If you get $2 trillion of economic activity denominated in Bitcoin, that
activity is going to use a lot of energy in its own right. The energy used for
transferring the Bitcoins around goes on _top_ of that. If the network
_itself_ uses 2% of worldwide energy usage, that doesn't leave much for the
economic activity it represents.

------
nonbel
I posted this on a similar topic:

    
    
      # kilowatt-hours per transaction
      # https://motherboard.vice.com/en_us/article/ywbbpm/bitcoin-mining-electricity-consumption-ethereum-energy-climate-change
      btc = 215 
    
      # Transactions per day
      tpd = 3e5
    
      # convert btu to terawatt-hours
      # http://www.dvirc.org/how-much-energy-does-an-office-building-consume/
      officeEnergyPerYear = 1.4e9*.293071/10^12
    
      # https://www.usatoday.com/story/money/business/2014/10/05/24-7-wall-st-banks-with-most-branches/16648133/
      nBankBranchUS = 94725
    
      # Convert to kw-h to tw-h
      btcEnergyPerYear = btc*tpd*365/10^9
    
      >   btcEnergyPerYear/(officeEnergyPerYear*nBankBranchUS)
      [1] 0.6057412
    

I have no idea if the source numbers are correct, but this is a better
statistic. Mining uses the same amount of energy as used for ~58k average
office buildings. So the worldwide bitcoin mining energy consumption is about
half of that currently used for banks only in the US. This is assuming banks
are "average" (probably higher due to security concerns) and of course that
banking doesn't consume energy in any other way.

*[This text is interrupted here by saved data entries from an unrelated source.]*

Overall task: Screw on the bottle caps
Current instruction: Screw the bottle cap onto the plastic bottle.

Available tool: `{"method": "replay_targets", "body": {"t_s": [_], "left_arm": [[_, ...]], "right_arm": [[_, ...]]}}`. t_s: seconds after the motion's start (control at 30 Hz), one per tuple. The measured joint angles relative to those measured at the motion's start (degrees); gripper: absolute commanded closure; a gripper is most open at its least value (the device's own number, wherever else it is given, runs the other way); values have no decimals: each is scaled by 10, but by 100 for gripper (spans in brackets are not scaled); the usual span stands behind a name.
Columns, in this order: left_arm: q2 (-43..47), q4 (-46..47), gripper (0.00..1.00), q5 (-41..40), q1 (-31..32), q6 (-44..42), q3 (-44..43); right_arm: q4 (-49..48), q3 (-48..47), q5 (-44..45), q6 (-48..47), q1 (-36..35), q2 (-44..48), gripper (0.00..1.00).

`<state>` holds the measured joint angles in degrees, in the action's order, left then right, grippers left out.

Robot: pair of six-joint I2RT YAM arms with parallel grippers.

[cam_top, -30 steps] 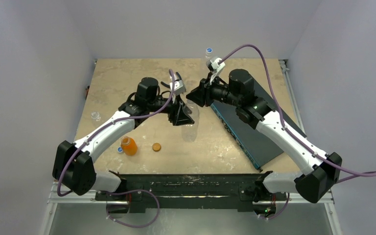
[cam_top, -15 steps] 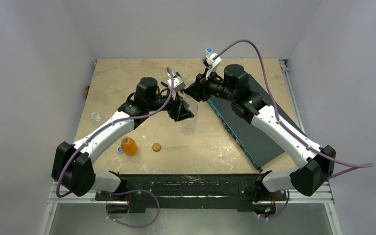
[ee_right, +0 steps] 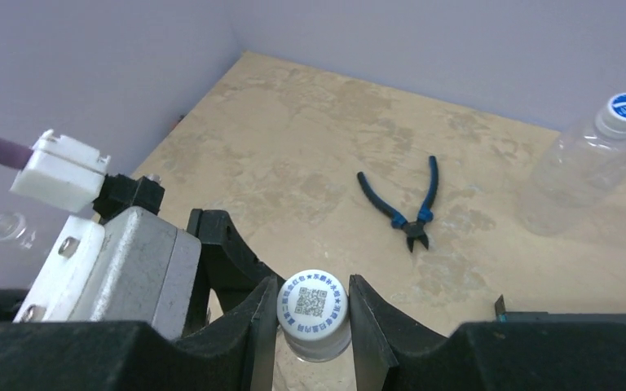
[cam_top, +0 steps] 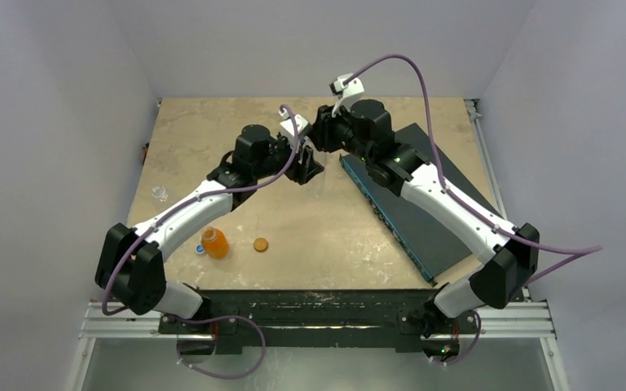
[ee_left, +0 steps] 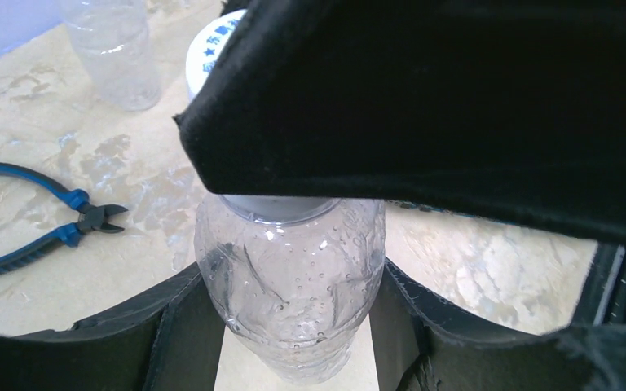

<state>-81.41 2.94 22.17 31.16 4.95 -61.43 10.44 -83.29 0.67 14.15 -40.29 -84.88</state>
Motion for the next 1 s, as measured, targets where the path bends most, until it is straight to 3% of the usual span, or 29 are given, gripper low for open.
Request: {"method": "replay_targets", "body": {"t_s": [0.33, 0.8, 1.0], "left_arm": [[-47, 38, 100, -45, 5, 0, -12], [-45, 52, 100, -38, -7, -16, -12], [-39, 49, 100, -25, -9, -16, -12]], "right_arm": [[23, -27, 116, 38, -14, -31, 69], [91, -67, 127, 66, -19, -30, 46], [107, -71, 114, 75, -23, -13, 30]]}}
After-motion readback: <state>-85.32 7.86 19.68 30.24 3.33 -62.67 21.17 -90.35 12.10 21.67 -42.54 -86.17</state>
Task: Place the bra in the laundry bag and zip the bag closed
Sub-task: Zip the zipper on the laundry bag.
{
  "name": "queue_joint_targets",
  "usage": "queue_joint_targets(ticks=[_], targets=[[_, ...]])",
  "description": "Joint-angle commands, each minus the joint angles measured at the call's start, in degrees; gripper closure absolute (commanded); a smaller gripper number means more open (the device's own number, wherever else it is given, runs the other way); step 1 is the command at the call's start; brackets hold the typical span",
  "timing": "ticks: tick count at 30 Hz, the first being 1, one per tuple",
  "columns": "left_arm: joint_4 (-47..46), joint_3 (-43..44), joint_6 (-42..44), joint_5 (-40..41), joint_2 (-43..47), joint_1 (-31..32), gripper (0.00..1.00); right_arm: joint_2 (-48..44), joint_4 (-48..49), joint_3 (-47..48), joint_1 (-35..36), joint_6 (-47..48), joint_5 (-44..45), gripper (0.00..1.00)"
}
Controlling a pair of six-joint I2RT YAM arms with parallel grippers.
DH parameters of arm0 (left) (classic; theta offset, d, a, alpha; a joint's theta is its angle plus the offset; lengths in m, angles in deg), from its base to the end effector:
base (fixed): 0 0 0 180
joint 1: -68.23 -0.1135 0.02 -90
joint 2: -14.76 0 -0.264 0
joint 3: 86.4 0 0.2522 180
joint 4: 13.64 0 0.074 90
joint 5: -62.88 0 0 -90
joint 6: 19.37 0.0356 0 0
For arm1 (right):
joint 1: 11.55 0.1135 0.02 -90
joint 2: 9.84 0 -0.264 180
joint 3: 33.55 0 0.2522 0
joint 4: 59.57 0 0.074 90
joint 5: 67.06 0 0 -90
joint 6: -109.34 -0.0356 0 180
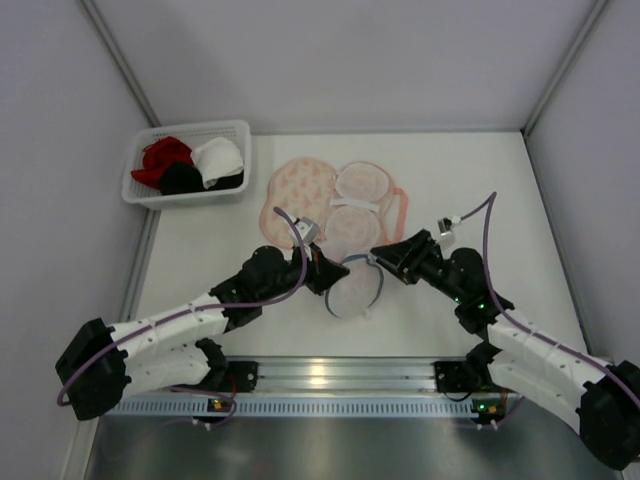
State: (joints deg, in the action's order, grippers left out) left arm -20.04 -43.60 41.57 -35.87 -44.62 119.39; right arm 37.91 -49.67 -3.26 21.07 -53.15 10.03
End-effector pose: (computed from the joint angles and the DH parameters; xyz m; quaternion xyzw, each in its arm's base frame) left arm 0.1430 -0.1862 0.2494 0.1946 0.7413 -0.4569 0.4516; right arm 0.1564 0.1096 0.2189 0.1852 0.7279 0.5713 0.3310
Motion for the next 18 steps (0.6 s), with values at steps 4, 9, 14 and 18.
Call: queue_joint_targets(ticks=[4, 9, 14, 18], targets=[[-5.15, 2.87, 1.02, -1.0, 0.84, 0.17, 1.0, -0.99, -3.36, 2.71, -0.1, 1.47, 1.49, 0.42], [-5.24, 3.31, 1.28, -1.26, 0.93, 0.17, 1.0, 2.88, 0.33, 2.27, 0.16, 0.51, -0.98, 0.43], [-5.33, 3.31, 0.93, -1.53, 0.93, 0.17, 1.0, 3.06, 3.67, 1.57, 0.25, -1.16, -0.81, 0.43], [-5.68, 2.96, 0.85, -1.53, 0.66, 0.26, 1.0, 3.23, 5.59, 2.36, 0.34, -1.95, -1.5, 0.43]])
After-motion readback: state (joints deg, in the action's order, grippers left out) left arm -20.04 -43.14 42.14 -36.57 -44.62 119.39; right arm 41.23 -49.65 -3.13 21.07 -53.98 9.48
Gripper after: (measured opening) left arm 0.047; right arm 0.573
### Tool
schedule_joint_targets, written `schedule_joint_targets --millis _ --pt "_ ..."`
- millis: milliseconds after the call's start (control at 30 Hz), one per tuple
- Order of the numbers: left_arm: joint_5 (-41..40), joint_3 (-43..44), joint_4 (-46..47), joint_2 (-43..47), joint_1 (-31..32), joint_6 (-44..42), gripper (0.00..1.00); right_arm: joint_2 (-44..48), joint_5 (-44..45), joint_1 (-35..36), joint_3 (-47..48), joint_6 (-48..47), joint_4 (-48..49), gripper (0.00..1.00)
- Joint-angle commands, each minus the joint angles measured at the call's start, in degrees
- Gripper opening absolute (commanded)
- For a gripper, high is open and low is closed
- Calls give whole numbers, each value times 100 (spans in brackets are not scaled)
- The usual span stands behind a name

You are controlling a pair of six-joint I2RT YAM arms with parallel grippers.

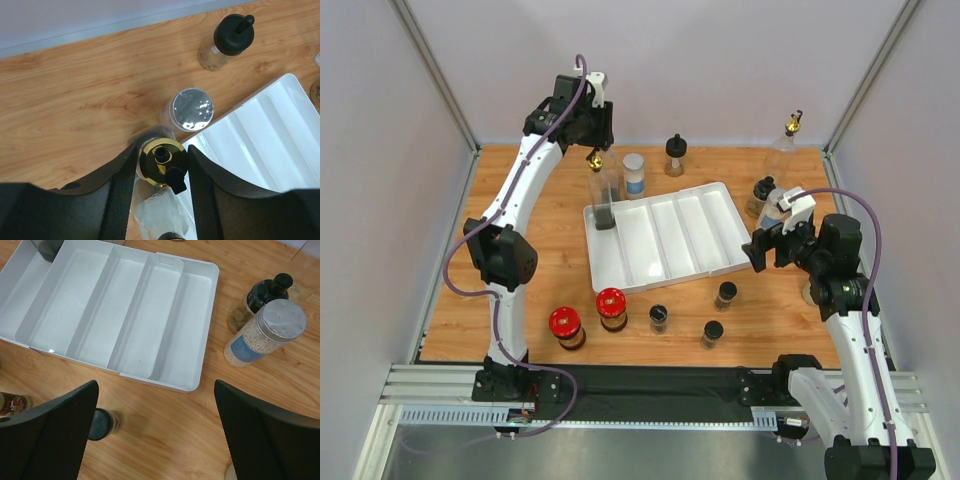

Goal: Organize the condiment bottles
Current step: Pick up the bottle from the center of the board.

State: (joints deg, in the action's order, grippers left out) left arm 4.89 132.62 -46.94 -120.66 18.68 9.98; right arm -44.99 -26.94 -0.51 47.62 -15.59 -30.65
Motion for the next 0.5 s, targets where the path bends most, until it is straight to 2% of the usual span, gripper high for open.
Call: schedule_joint_targets --millis 0,100,200,400,467 --pt "-40 247 115 -54 22 -40 52 8 84 16 -24 -75 121 100" --pt "-40 247 123 -54 22 -49 49 8 92 25 -24 -84 121 100" --pt "-23 247 141 -28 13 -57 41 -1 110 25 -24 -84 121 100" --pt "-5 256 264 69 -13 -5 21 -18 119 25 -24 -84 112 100" --pt "4 256 325 113 -31 57 11 -10 119 25 -24 -84 112 100"
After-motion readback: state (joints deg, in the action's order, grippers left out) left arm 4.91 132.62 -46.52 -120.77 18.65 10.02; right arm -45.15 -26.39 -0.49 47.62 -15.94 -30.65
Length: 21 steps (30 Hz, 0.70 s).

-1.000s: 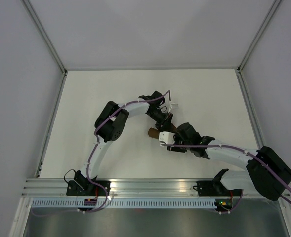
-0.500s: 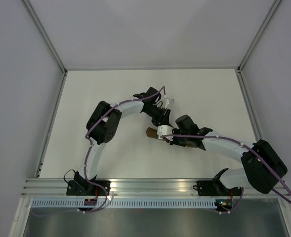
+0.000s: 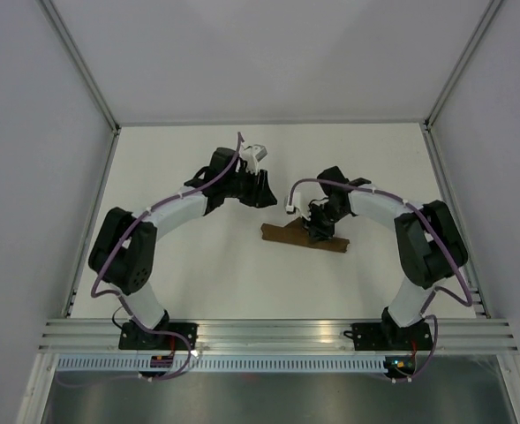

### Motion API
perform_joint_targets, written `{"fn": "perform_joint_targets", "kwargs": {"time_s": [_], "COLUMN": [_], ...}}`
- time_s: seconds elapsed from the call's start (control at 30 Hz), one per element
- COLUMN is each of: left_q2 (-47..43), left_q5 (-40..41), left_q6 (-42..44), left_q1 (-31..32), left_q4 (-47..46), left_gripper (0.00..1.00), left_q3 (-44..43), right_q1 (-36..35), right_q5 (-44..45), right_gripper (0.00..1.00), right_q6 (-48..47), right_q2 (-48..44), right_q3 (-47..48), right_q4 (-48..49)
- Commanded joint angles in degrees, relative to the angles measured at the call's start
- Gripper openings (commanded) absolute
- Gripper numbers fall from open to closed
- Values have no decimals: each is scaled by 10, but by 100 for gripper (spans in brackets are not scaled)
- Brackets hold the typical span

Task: Fold the napkin, place the utensils inside, and roll it up
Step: Roll the napkin at the center of the board.

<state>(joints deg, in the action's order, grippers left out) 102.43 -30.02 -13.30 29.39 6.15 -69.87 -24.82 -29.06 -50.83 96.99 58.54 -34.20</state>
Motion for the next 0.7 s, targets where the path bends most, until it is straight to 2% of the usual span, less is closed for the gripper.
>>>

[https://news.ycombinator.com/item?id=15614966](https://news.ycombinator.com/item?id=15614966)

\-----END-----

Has anyone actually tried doing one of these comparisons yet? I mean going
beyond just back of the napkin? Can we get estimates so about whether credit
cards consume more electricity than many countries? Without that this type of
article falls flat. Actually it is interesting that it is so easy to estimate
the total energy consumption in this case.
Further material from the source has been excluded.